_ASSIGNMENT_
Replicate the data exactly, every line included.

--- START ---

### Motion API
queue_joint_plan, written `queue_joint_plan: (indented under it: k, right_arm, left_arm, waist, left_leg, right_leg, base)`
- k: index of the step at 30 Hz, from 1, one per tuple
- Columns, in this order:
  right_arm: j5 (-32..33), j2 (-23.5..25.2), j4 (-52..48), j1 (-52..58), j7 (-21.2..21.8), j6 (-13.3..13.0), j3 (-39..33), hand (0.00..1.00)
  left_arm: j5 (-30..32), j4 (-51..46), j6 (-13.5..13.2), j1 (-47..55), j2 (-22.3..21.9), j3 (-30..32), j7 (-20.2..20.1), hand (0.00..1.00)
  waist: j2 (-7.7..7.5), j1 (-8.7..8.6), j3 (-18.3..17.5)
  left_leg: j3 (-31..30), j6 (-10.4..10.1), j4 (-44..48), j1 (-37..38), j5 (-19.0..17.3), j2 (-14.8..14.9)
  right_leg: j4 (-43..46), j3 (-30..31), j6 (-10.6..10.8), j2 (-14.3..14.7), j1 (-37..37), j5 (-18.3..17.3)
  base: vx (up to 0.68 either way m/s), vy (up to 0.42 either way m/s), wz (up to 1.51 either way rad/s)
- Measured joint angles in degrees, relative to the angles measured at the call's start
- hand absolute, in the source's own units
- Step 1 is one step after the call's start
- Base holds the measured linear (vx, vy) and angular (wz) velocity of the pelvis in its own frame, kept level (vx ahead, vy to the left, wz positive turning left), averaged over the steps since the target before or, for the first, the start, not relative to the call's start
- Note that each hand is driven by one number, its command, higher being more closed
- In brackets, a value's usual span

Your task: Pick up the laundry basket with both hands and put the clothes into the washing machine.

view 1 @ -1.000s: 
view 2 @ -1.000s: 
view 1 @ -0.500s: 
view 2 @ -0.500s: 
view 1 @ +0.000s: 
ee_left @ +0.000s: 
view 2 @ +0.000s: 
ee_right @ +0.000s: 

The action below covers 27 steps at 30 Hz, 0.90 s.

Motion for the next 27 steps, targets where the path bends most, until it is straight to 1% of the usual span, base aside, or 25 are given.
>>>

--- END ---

_RESULT BELOW_
### Motion API
queue_joint_plan, written `queue_joint_plan: (indented under it: k, right_arm, left_arm, waist, left_leg, right_leg, base)`
- k: index of the step at 30 Hz, from 1, one per tuple
- Columns, in this order:
  right_arm: j5 (-32..33), j2 (-23.5..25.2), j4 (-52..48), j1 (-52..58), j7 (-21.2..21.8), j6 (-13.3..13.0), j3 (-39..33), hand (0.00..1.00)
  left_arm: j5 (-30..32), j4 (-51..46), j6 (-13.5..13.2), j1 (-47..55), j2 (-22.3..21.9), j3 (-30..32), j7 (-20.2..20.1), hand (0.00..1.00)
  waist: j2 (-7.7..7.5), j1 (-8.7..8.6), j3 (-18.3..17.5)
  left_leg: j3 (-31..30), j6 (-10.4..10.1), j4 (-44..48), j1 (-37..38), j5 (-19.0..17.3), j2 (-14.8..14.9)
  right_leg: j4 (-43..46), j3 (-30..31), j6 (-10.6..10.8), j2 (-14.3..14.7), j1 (-37..37), j5 (-18.3..17.3)
  base: vx (up to 0.68 either way m/s), vy (up to 0.42 either way m/s), wz (up to 1.51 either way rad/s)
- Measured joint angles in degrees, relative to the angles measured at the call's start
- hand absolute, in the source's own units
- Step 1 is one step after the call's start
- Base holds the measured linear (vx, vy) and angular (wz) velocity of the pelvis in its own frame, kept level (vx ahead, vy to the left, wz positive turning left), averaged over the steps since the target before or, for the first, the start, not relative to the call's start
- Note that each hand is driven by one number, its command, higher being more closed
- In brackets, a value's usual span

Your task: Pick up the laundry basket with both hands and put the clothes into the washing machine.

view 1 @ -1.000s: 
view 2 @ -1.000s: 
view 1 @ -0.500s: 
view 2 @ -0.500s: 
view 1 @ +0.000s: 
ee_left @ +0.000s: 
view 2 @ +0.000s: 
ee_right @ +0.000s: 

The action below covers 27 steps at 30 Hz, 0.90 s.

Motion for the next 27 steps, targets where the path bends most, until it is straight to 1% of the usual span, base aside, or 25 are given.
>>>

This exercise has no more to it.